**Problem**: Find every line in the records below that holds the word "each" and copy it.

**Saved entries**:

▬▬▬

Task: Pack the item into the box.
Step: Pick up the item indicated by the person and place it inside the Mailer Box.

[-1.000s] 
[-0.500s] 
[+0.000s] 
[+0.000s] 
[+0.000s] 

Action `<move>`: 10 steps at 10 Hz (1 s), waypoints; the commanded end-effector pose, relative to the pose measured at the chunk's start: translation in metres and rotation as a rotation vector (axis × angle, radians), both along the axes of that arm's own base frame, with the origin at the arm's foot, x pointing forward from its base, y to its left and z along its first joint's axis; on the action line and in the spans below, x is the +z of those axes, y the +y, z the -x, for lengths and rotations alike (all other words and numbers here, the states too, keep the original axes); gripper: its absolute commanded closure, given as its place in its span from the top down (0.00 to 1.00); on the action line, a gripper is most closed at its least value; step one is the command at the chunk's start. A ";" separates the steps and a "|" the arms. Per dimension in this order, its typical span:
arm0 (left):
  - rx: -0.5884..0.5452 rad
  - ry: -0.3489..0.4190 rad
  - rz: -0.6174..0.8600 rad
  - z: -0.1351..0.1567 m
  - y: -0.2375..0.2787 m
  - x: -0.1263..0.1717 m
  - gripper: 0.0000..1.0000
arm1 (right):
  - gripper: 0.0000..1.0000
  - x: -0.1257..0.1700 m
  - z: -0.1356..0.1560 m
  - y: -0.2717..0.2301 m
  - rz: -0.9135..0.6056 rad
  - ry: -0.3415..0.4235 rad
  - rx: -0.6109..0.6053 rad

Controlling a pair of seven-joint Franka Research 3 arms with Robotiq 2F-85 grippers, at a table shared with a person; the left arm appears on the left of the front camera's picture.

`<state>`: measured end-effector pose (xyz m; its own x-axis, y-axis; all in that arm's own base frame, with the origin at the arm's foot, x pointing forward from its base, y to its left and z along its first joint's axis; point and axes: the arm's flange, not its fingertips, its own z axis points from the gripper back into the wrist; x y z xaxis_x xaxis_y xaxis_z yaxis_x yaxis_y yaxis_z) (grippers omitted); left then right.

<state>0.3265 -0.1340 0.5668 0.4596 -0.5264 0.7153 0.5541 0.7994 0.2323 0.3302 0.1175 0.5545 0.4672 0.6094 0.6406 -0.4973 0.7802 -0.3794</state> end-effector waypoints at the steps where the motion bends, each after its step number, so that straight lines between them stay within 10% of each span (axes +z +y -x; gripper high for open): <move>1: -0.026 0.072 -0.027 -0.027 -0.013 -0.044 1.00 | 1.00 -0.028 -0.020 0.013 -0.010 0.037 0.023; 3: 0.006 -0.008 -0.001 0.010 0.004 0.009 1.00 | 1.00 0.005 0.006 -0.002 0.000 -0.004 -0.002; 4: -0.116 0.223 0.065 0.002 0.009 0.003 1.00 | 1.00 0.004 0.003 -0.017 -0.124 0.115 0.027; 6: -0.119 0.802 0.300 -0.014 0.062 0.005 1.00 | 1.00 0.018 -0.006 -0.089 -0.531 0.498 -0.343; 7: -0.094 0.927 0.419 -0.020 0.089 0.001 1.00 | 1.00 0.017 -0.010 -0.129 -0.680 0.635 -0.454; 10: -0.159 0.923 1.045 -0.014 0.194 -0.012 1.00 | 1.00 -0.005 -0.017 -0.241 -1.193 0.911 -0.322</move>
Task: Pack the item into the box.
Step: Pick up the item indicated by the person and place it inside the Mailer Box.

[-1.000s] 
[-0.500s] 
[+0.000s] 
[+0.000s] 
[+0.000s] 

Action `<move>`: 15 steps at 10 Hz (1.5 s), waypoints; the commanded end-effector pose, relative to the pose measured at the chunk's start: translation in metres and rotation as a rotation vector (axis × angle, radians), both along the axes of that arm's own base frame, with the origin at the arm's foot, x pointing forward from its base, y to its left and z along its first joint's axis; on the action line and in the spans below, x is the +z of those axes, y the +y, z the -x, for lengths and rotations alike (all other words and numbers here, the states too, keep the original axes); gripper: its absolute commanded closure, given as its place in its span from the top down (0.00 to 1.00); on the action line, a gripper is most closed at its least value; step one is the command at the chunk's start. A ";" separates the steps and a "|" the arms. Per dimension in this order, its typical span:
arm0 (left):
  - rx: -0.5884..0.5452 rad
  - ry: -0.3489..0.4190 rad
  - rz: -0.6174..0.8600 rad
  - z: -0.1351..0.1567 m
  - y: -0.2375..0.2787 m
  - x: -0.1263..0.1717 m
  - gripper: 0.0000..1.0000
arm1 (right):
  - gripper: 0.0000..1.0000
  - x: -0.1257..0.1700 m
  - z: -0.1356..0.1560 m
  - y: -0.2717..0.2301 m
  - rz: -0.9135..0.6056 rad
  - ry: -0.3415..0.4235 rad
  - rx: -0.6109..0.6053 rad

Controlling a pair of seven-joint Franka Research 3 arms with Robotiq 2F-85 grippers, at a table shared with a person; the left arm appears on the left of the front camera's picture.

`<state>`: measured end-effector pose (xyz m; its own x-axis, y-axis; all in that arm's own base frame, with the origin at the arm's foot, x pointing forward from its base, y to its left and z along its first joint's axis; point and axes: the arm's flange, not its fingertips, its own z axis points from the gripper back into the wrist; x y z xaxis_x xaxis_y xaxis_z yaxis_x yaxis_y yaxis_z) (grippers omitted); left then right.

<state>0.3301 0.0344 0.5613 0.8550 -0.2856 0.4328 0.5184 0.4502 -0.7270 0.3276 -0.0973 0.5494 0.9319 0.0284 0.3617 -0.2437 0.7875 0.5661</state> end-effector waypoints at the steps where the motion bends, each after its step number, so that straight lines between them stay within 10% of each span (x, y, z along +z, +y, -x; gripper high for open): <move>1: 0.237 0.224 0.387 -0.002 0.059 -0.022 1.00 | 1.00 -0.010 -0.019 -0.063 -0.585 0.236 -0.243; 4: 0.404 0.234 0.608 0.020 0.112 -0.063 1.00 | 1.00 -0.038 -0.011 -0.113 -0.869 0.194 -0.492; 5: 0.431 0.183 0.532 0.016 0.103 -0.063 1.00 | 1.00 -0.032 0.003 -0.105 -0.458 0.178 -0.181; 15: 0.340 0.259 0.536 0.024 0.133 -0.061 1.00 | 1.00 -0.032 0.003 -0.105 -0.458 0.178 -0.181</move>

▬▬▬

**Solution to this problem**:
<state>0.3265 -0.1340 0.5668 0.4596 -0.5264 0.7153 0.5541 0.7994 0.2323 0.3302 0.1175 0.5545 0.4672 0.6094 0.6406 -0.4973 0.7802 -0.3794</state> end-effector waypoints at the steps where the motion bends, each after its step number, so that straight lines between them stay within 10% of each span (axes +z +y -x; gripper high for open): <move>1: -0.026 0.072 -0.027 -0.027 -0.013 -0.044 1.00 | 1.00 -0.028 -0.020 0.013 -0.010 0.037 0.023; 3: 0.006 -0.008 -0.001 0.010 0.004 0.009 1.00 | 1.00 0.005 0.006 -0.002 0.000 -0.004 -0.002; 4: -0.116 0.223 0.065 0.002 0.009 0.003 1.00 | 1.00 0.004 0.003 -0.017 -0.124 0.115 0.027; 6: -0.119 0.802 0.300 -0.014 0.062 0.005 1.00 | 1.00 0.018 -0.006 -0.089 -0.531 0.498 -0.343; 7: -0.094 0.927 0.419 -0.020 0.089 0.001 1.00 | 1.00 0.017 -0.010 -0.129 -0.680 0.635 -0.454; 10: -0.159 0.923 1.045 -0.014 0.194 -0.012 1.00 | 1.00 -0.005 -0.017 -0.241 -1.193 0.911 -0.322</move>
<state>0.3301 0.0344 0.5613 0.8550 -0.2856 0.4328 0.5184 0.4502 -0.7270 0.3276 -0.0973 0.5494 0.9319 0.0284 0.3617 -0.2437 0.7875 0.5661</state> end-effector waypoints at the steps where the motion bends, each after its step number, so that straight lines between them stay within 10% of each span (x, y, z along +z, +y, -x; gripper high for open): <move>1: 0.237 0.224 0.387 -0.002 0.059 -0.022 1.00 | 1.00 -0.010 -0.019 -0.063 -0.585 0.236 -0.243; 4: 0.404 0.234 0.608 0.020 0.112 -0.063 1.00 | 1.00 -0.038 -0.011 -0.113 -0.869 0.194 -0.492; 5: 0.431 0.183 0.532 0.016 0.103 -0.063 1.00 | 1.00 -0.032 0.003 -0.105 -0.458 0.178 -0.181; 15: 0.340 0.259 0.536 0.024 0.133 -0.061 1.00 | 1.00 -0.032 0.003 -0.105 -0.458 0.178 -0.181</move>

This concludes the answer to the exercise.